* **Given records**:
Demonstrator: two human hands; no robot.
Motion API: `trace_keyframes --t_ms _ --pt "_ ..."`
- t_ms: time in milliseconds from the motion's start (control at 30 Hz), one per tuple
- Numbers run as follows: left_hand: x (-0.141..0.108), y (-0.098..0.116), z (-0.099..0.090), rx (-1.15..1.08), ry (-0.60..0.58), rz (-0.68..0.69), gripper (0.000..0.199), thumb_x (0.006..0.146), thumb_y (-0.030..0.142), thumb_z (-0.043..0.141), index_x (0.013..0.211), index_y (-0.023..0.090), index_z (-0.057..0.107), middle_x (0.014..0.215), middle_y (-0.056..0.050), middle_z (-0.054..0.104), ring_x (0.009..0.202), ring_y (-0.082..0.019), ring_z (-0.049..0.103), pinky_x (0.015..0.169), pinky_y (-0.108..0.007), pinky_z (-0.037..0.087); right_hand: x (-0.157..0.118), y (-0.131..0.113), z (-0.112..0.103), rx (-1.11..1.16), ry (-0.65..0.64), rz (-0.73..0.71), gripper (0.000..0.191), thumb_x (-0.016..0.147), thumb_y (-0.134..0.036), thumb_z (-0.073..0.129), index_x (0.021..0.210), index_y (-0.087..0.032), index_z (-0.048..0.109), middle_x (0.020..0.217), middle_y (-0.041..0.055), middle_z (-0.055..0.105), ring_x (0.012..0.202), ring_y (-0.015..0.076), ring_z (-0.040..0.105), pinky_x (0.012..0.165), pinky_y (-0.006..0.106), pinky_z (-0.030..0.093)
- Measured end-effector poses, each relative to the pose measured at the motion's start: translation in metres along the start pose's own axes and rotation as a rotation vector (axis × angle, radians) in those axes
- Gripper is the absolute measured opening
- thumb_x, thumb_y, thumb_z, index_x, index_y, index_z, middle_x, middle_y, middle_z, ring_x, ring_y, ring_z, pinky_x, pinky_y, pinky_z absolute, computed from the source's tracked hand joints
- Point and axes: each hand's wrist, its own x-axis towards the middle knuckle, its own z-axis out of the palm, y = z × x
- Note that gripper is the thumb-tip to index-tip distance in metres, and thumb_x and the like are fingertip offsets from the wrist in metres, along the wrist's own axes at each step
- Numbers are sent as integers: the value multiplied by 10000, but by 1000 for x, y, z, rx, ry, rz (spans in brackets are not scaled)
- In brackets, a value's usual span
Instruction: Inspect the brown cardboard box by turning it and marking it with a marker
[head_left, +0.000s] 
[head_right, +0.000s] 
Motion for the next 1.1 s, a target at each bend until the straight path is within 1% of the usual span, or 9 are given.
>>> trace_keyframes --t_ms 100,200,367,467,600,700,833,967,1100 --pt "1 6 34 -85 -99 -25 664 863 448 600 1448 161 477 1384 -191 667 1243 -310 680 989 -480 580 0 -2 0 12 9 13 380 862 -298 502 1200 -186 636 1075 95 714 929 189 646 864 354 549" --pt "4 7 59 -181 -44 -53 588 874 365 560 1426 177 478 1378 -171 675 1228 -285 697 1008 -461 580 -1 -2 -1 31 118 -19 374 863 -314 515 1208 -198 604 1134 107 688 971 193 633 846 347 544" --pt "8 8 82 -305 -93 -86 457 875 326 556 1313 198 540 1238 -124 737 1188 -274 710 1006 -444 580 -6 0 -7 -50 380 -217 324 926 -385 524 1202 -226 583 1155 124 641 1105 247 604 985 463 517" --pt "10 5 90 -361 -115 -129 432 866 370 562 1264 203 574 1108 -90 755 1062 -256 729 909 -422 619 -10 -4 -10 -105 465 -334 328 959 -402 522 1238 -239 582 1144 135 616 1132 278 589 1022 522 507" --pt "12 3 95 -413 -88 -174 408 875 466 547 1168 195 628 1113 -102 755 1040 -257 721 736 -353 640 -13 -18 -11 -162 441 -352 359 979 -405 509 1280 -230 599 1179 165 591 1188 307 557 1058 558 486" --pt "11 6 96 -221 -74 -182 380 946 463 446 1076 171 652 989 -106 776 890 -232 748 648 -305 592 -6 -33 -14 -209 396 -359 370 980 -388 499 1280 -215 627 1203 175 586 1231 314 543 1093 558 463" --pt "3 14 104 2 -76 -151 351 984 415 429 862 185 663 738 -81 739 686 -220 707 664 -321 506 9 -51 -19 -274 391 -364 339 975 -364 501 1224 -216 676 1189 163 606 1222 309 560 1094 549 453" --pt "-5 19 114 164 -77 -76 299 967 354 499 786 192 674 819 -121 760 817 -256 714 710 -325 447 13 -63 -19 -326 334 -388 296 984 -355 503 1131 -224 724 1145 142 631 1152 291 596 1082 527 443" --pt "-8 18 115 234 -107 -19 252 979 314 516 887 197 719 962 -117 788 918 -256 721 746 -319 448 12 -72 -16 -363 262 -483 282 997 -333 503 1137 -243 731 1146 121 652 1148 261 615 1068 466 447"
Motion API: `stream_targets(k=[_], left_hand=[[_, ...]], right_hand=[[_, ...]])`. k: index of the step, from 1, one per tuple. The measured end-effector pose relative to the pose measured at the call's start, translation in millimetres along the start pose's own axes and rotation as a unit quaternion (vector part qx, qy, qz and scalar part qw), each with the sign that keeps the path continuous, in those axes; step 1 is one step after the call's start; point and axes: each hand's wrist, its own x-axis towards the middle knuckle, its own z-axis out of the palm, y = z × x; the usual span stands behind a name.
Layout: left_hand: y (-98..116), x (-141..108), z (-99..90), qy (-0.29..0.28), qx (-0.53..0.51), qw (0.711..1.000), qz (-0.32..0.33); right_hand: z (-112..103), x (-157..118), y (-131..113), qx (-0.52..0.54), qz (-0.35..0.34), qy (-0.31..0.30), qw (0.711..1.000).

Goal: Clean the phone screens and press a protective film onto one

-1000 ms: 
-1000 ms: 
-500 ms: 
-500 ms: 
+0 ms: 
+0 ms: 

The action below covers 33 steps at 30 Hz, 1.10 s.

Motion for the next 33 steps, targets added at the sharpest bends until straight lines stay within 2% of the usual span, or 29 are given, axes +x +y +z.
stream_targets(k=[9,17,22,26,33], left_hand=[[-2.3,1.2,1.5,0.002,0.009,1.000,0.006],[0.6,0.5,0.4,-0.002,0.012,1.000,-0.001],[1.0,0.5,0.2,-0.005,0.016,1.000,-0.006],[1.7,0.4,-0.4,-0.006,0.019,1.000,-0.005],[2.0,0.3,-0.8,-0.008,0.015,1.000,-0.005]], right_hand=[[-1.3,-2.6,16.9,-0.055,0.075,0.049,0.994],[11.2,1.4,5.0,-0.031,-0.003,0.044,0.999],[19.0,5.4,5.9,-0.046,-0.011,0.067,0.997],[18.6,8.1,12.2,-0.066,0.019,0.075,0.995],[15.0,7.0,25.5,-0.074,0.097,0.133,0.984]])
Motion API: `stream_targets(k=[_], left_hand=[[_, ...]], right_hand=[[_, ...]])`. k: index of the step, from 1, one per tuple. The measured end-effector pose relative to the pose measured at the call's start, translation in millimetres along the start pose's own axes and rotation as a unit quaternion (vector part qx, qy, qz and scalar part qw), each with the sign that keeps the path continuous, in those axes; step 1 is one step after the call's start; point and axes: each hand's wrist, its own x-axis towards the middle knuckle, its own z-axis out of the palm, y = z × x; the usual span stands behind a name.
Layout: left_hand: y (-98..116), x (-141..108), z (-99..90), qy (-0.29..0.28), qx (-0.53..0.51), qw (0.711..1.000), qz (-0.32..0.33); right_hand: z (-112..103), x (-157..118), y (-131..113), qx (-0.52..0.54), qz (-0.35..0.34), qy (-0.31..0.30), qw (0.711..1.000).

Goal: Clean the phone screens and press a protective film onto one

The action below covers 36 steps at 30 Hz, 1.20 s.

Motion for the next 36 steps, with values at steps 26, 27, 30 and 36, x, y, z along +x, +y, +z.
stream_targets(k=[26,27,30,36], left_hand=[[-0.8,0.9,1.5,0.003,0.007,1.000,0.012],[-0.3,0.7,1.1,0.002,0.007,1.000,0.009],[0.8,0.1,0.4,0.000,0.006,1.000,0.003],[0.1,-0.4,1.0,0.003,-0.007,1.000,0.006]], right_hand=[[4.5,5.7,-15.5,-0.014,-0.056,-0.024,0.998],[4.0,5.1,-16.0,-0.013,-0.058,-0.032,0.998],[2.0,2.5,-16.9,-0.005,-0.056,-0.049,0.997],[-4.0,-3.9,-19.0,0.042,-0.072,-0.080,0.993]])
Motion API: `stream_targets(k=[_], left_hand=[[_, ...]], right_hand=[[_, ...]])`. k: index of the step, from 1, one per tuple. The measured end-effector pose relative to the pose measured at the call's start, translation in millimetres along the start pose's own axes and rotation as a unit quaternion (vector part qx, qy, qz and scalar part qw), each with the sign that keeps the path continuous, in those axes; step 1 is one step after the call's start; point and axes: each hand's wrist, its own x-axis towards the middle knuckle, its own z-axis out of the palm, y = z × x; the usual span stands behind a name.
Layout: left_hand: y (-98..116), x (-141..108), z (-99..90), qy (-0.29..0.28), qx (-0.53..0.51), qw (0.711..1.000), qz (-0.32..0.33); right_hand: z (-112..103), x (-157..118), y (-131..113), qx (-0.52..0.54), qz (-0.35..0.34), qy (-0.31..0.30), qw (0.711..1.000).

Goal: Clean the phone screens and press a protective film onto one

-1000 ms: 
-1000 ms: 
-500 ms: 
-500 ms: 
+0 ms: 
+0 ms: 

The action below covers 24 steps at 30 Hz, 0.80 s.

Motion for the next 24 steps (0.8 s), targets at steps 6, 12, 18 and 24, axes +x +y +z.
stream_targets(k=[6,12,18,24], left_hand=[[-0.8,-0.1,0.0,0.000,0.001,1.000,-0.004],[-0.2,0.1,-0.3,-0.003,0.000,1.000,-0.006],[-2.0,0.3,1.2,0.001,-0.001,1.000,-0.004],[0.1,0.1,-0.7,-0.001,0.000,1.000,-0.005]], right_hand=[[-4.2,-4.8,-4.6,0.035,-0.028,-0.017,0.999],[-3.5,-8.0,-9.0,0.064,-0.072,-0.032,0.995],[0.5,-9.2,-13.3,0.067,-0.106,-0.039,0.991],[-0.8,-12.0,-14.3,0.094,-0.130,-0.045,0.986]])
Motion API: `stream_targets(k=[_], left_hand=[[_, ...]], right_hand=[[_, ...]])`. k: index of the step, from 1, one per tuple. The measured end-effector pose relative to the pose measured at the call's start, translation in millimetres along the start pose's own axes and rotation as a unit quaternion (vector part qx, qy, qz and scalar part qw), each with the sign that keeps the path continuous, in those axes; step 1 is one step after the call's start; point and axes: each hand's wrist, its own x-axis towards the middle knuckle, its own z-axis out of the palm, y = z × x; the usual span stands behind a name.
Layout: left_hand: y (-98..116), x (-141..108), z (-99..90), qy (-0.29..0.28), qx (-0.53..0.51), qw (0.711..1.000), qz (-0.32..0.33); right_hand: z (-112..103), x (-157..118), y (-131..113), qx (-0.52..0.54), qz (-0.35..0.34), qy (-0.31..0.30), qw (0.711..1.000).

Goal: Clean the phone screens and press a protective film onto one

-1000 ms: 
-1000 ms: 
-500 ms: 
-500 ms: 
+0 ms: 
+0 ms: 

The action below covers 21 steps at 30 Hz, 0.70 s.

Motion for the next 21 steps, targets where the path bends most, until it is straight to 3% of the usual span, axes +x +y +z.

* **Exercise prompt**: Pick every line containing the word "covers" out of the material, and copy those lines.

* **Response area**:
The action below covers 33 steps at 30 Hz, 1.10 s.
The action below covers 36 steps at 30 Hz, 1.20 s.
The action below covers 24 steps at 30 Hz, 0.80 s.
The action below covers 21 steps at 30 Hz, 0.70 s.

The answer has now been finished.